Back to the PCT. The PCT is mostly empty most of the year. Major parts of its are overgrown from underuse. The Pacific Crest Trail Association has been unremittingly hostile to PCTRI, but it admits that the trail cannot be properly maintained under present circumstances, in which it is set aside basically for a few hundred through-hikers that traverse a particular section during a period of few weeks, leaving vast swaths of the trail unused for the rest of the year. PCTRI seeks the restoration of access only to the 60% of the trail that lies outside Wilderness. Sooner or later, we will succeed, and everyone, not just mountain bikers, will be better off for it, as will be the PCT itself. In fact we'd like to set up a system to ferry water to the PCT hikers who run out of it and have occasionally had to be evacuated because of dehydration.

We invite readers to see our two websites for more information:

Hi National Parks Traveler -- I'm the Mark Eller mentioned in the story. Never received a request from you for comment on this piece. I'd be happy to do so if you plan a followup story. An important note I'd like to add is that IMBA fully accepts that the Appalachian Trail was enacted as a foot-travel-only route. Many other National Scenic Trails may have potential for improved bicycle access, as the story describes.

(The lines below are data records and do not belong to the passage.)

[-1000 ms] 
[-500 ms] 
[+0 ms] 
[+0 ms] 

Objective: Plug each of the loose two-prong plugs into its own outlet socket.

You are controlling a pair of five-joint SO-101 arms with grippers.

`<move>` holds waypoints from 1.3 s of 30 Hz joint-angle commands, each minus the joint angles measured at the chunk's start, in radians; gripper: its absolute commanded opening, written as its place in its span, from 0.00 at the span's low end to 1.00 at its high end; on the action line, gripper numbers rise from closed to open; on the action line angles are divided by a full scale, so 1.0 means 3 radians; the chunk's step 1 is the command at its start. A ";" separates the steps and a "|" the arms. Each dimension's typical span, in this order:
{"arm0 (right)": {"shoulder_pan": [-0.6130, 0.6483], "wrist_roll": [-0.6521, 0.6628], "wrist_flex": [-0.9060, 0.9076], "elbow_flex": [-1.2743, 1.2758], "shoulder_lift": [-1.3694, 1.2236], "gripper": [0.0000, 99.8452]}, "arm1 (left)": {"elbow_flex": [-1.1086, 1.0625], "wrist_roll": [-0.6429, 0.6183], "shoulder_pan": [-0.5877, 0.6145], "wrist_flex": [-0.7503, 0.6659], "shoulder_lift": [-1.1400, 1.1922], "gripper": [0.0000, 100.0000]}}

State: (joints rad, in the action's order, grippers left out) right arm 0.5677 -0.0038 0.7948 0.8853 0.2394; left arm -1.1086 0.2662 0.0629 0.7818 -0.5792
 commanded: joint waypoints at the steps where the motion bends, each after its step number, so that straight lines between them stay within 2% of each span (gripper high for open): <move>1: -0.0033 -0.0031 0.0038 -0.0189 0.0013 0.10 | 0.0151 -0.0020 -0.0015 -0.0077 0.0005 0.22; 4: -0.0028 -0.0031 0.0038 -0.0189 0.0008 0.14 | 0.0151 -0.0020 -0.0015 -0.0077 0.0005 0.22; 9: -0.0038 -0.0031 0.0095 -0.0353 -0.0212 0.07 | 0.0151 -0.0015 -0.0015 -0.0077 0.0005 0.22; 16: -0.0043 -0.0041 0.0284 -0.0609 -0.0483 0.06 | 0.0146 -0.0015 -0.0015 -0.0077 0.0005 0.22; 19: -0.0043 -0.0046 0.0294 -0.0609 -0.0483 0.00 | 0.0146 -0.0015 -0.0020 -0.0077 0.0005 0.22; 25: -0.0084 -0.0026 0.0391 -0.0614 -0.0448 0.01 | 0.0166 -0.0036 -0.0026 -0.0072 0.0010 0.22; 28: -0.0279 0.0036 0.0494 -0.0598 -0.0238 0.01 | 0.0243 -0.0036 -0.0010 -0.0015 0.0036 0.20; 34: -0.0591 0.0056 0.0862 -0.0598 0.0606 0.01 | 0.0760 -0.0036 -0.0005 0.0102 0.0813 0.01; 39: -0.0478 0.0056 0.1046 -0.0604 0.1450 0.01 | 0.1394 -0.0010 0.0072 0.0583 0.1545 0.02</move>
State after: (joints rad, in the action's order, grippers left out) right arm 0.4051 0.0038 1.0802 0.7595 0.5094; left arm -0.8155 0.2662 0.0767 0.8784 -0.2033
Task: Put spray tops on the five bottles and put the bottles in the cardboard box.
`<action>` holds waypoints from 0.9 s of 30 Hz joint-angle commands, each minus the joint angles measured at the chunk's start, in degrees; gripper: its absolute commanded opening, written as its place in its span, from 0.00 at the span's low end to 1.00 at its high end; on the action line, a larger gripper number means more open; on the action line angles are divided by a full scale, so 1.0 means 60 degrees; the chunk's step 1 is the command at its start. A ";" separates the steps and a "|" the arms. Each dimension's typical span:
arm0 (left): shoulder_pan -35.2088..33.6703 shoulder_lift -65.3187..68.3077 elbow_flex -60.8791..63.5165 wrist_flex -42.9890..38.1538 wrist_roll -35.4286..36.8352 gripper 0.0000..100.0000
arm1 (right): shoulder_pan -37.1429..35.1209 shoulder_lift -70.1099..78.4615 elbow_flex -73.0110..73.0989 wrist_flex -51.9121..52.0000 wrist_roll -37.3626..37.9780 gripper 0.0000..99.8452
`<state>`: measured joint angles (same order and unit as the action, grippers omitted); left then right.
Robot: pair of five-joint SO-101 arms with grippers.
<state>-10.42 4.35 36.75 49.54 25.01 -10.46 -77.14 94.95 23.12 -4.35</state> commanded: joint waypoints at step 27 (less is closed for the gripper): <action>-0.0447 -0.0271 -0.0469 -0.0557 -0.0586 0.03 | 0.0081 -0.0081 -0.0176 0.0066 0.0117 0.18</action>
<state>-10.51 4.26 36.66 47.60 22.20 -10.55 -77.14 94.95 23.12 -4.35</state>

Mark, wonder if the request got eaten by your spam filter...sent it August 23. As for the A.T., I hear there are some IMBA groups near the trail who are eyeing it lovingly...;-)

But now that you're here, could you explain what National Scenic Trails IMBA is interested in accessing, aside from the Continental Divide Trail and the Pacific Crest Trail?

Well that can't be right. Are you saying, as fact, that the USFS is blatantly violating their own rules?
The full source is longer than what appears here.